Wherever "this" appears in a line of the records below, count that line, and report only the number.
*** SUPPLIED ENTRIES Section Begins ***
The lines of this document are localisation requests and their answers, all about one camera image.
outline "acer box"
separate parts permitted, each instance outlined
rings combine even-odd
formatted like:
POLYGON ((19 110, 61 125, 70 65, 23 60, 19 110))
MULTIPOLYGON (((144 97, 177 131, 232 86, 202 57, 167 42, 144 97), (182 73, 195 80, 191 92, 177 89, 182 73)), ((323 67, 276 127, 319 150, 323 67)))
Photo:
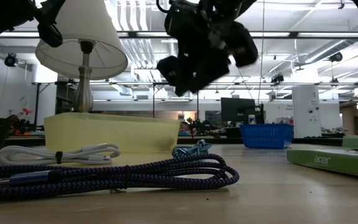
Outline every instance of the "acer box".
POLYGON ((345 149, 289 149, 287 160, 294 164, 358 175, 358 151, 345 149))

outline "table surface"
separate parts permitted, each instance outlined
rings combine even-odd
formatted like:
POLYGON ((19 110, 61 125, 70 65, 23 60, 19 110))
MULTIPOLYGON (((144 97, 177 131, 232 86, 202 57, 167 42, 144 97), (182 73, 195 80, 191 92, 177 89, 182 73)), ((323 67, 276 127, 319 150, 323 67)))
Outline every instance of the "table surface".
MULTIPOLYGON (((292 148, 333 148, 292 145, 292 148)), ((240 173, 209 191, 128 189, 0 202, 0 223, 358 223, 358 177, 289 164, 285 151, 213 146, 240 173)), ((166 154, 123 154, 139 164, 166 154)))

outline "ceiling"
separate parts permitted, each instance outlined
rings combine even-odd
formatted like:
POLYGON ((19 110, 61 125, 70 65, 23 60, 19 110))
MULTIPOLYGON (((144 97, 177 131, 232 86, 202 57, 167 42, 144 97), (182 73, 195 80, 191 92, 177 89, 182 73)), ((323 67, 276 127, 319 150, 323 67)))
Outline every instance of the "ceiling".
MULTIPOLYGON (((135 30, 129 25, 129 10, 130 1, 136 4, 137 26, 140 27, 139 14, 141 8, 139 0, 110 0, 107 4, 108 9, 112 12, 111 15, 121 16, 122 6, 126 3, 127 6, 127 24, 123 25, 122 21, 117 21, 117 30, 123 30, 123 27, 128 26, 129 30, 135 30)), ((167 1, 162 1, 162 7, 168 8, 167 1)), ((358 9, 352 1, 344 1, 345 7, 338 9, 339 0, 258 0, 246 13, 237 18, 238 22, 244 24, 250 31, 314 31, 314 32, 334 32, 334 31, 358 31, 354 30, 358 26, 358 9)), ((154 0, 146 0, 146 24, 148 30, 163 32, 163 21, 165 14, 158 11, 154 0)), ((36 31, 37 22, 27 22, 19 27, 18 31, 36 31)), ((37 63, 34 55, 35 48, 38 44, 38 39, 0 39, 0 57, 5 57, 7 53, 16 53, 20 60, 27 63, 37 63)), ((167 43, 167 39, 150 39, 148 40, 154 52, 154 60, 158 61, 169 56, 175 51, 172 51, 172 44, 167 43)), ((221 78, 218 82, 259 82, 260 80, 270 81, 270 77, 276 73, 282 73, 286 82, 291 82, 296 76, 297 67, 291 67, 291 63, 287 62, 288 66, 277 67, 285 60, 292 60, 293 64, 301 62, 302 59, 310 53, 315 52, 322 46, 329 46, 338 43, 340 40, 329 39, 255 39, 254 42, 260 52, 260 58, 257 63, 246 68, 237 69, 235 66, 230 67, 230 74, 221 78)), ((140 58, 147 58, 142 49, 139 51, 140 58)), ((327 61, 319 61, 312 65, 305 66, 306 70, 311 73, 318 74, 318 82, 329 82, 332 76, 341 76, 351 71, 358 70, 358 41, 355 44, 341 50, 344 59, 342 62, 332 64, 327 61)), ((152 72, 151 76, 143 78, 144 75, 138 75, 137 66, 131 66, 127 70, 116 77, 114 81, 124 82, 146 82, 146 81, 162 81, 162 77, 158 72, 152 72)), ((358 73, 349 76, 342 82, 358 82, 358 73)), ((351 90, 356 86, 347 86, 346 90, 351 90)), ((215 89, 216 86, 210 86, 210 89, 215 89)), ((94 91, 112 90, 111 86, 93 86, 94 91)))

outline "person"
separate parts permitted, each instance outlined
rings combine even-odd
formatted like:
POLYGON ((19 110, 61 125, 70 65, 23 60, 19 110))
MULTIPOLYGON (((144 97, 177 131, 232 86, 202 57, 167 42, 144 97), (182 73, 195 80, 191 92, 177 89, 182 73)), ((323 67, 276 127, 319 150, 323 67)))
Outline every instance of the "person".
POLYGON ((180 124, 179 136, 191 136, 189 124, 185 121, 180 124))

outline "black cable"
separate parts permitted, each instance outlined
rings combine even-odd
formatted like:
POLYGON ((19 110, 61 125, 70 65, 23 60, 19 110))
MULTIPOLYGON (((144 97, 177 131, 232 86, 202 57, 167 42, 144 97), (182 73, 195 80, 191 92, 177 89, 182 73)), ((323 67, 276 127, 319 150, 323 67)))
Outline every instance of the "black cable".
POLYGON ((130 187, 219 189, 236 183, 239 174, 222 157, 200 154, 122 167, 0 166, 0 179, 3 178, 9 179, 0 180, 0 200, 22 200, 130 187), (217 162, 201 162, 202 159, 217 162), (180 177, 193 174, 212 177, 180 177))
POLYGON ((162 11, 162 12, 164 12, 164 13, 168 13, 168 12, 169 12, 169 10, 163 9, 163 8, 160 6, 160 0, 155 0, 155 4, 157 5, 157 8, 158 8, 160 11, 162 11))

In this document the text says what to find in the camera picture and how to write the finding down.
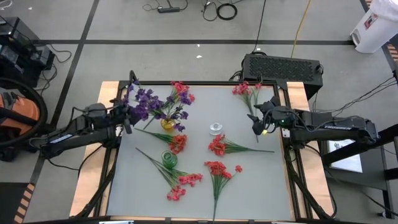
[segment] wooden board
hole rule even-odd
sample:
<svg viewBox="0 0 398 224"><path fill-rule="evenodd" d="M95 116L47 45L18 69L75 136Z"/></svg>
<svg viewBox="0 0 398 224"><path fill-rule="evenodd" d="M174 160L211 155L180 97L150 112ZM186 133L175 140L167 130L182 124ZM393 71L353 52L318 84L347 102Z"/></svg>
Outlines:
<svg viewBox="0 0 398 224"><path fill-rule="evenodd" d="M119 82L103 82L101 91L99 93L98 102L104 103L105 106L112 106L109 100L116 97L118 91ZM300 110L309 110L308 101L304 90L303 83L300 82L288 82L289 98L292 108ZM310 143L311 146L318 149L315 142ZM85 156L95 150L98 145L90 145L86 147ZM331 205L330 194L326 182L325 173L323 171L322 160L320 157L309 149L301 150L301 156L303 161L303 169L307 180L307 187L320 206L328 213L333 213L333 207ZM104 149L97 152L92 158L86 161L86 164L81 170L81 174L77 183L75 197L73 199L70 216L76 215L82 210L82 208L90 201L93 194L96 192L99 181L101 170L104 161ZM302 217L305 216L305 208L303 206L302 194L298 190L298 199L300 206L300 213ZM103 208L100 211L100 215L105 215L106 204L108 201L109 191L107 190L103 195ZM135 219L137 217L124 217L127 219Z"/></svg>

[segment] table
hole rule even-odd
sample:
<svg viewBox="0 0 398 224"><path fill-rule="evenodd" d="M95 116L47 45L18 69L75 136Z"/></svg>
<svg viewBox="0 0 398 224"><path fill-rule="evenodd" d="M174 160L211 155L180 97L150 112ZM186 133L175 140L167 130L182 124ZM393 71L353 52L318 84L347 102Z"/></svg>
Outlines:
<svg viewBox="0 0 398 224"><path fill-rule="evenodd" d="M304 85L301 82L288 82L288 92L289 99L292 108L300 109L300 110L309 110L308 101L304 90ZM106 107L112 106L109 102L111 99L115 98L118 93L119 82L103 82L101 86L101 90L98 97L98 102L103 103ZM284 102L284 92L279 90L279 95L281 98L281 102ZM318 149L316 142L310 142L309 145ZM93 152L99 144L92 144L86 147L85 157ZM110 170L112 163L114 161L114 157L116 154L116 150L112 150L109 156L109 165L108 171ZM76 215L79 213L84 206L90 201L93 194L99 187L101 172L103 170L104 158L105 158L105 150L99 150L96 154L91 156L83 166L80 177L78 179L75 196L73 198L72 207L70 210L70 216ZM328 186L326 182L325 173L323 171L322 160L315 152L309 149L302 149L300 151L300 156L302 158L302 167L303 173L305 176L305 180L307 183L307 188L317 200L320 206L327 212L327 214L331 215L333 213L333 207L331 205L331 198L328 191ZM107 187L105 190L100 209L97 211L97 214L103 216L106 215L106 207L108 204L109 198L109 188ZM297 200L298 200L298 209L300 212L300 216L302 218L307 218L305 203L302 197L302 194L298 187L296 186L297 191ZM290 214L294 219L294 208L292 203L290 203ZM312 211L312 215L314 218L317 216ZM112 217L112 219L128 219L128 220L164 220L162 217ZM181 218L173 218L172 220L181 220Z"/></svg>

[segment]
*** SUPPLIED ENTRIES Section Ends ***
- _SOLUTION BELOW_: 2